→ EXERCISE INSTRUCTIONS:
The response consists of the lines from the start of the material below through the line holding "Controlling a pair", repeated word for word and without pictures.

Segment Open

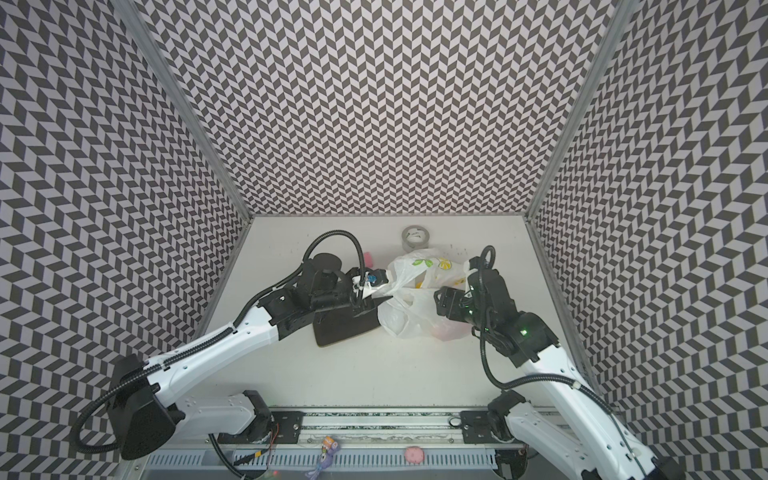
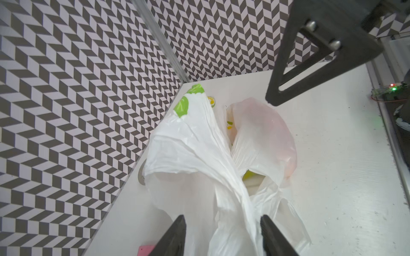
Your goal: Take the fake fruits out of the plastic bag
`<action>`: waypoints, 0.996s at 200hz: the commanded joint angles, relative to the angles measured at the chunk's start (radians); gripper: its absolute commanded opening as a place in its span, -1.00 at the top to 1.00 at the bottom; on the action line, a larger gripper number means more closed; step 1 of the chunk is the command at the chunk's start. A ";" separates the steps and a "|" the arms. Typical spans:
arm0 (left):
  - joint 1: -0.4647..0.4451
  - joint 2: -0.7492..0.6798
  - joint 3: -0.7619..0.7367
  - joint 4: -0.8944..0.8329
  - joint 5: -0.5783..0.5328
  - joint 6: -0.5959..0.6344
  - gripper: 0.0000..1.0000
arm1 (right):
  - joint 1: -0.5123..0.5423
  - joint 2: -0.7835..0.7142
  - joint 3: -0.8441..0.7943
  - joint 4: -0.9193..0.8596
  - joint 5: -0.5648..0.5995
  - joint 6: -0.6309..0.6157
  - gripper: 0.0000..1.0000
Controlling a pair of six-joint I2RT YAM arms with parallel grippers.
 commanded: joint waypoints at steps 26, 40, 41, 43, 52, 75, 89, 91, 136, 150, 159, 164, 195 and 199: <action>-0.006 0.031 0.050 0.011 -0.099 0.030 0.61 | 0.003 0.058 0.076 0.010 0.004 -0.065 -0.62; -0.003 0.014 0.039 0.055 -0.098 0.004 0.87 | 0.024 0.076 0.095 0.037 -0.018 -0.118 -0.55; -0.004 0.012 0.037 0.060 -0.098 0.001 0.89 | 0.028 0.077 0.096 0.038 -0.019 -0.120 -0.55; -0.003 0.009 0.035 0.068 -0.098 -0.005 0.92 | 0.036 0.081 0.101 0.041 -0.021 -0.133 -0.54; 0.006 -0.003 0.025 0.103 -0.088 -0.040 1.00 | 0.083 0.093 0.114 0.060 -0.018 -0.182 -0.55; 0.093 -0.008 0.003 0.187 0.040 -0.196 1.00 | 0.254 0.093 0.100 0.133 0.078 -0.320 -0.55; 0.149 -0.009 -0.028 0.257 0.150 -0.302 1.00 | 0.354 0.082 0.061 0.208 0.139 -0.448 -0.55; 0.153 -0.009 -0.033 0.267 0.161 -0.312 1.00 | 0.374 0.082 0.055 0.219 0.147 -0.461 -0.55; 0.161 0.016 -0.051 0.326 0.238 -0.383 1.00 | 0.511 0.135 -0.032 0.451 0.251 -0.674 -0.61; 0.161 0.014 -0.057 0.334 0.241 -0.390 1.00 | 0.520 0.172 -0.043 0.471 0.291 -0.665 -0.61; 0.161 0.014 -0.059 0.335 0.241 -0.392 1.00 | 0.526 0.193 -0.051 0.481 0.331 -0.659 -0.61; 0.161 0.014 -0.058 0.334 0.241 -0.393 1.00 | 0.528 0.201 -0.055 0.486 0.356 -0.650 -0.60; 0.163 0.006 -0.070 0.341 0.238 -0.398 1.00 | 0.530 0.237 -0.078 0.526 0.428 -0.611 -0.58; 0.164 0.005 -0.070 0.343 0.237 -0.399 1.00 | 0.531 0.241 -0.080 0.529 0.428 -0.605 -0.57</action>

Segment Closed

→ COMPLETED EXERCISE:
Your goal: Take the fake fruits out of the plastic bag
`<action>`: waypoints, 0.996s at 200hz: the commanded joint angles, relative to the angles measured at the chunk's start (radians); gripper: its absolute commanded opening as a place in its span, -1.00 at the top to 1.00 at the bottom; on the action line, a larger gripper number means more closed; step 1 of the chunk is the command at the chunk's start. A ";" separates the steps and a "|" the arms. Typical spans:
arm0 (left):
  - joint 1: -0.4647..0.4451
  - joint 2: -0.7492..0.6798
  - joint 3: -0.7619..0.7367
  - joint 4: -0.8944..0.8329
  - joint 5: -0.5783..0.5328
  - joint 6: -0.5959..0.6344
  - gripper: 0.0000..1.0000
arm1 (right):
  - joint 1: -0.5123..0.5423
  - joint 2: -0.7835..0.7142
  - joint 3: -0.8441..0.7943
  - joint 4: -0.9193..0.8596
  - joint 5: -0.5648..0.5995
  - joint 6: -0.6309..0.6157
  - gripper: 0.0000..1.0000
Controlling a pair of six-joint I2RT YAM arms with parallel grippers.

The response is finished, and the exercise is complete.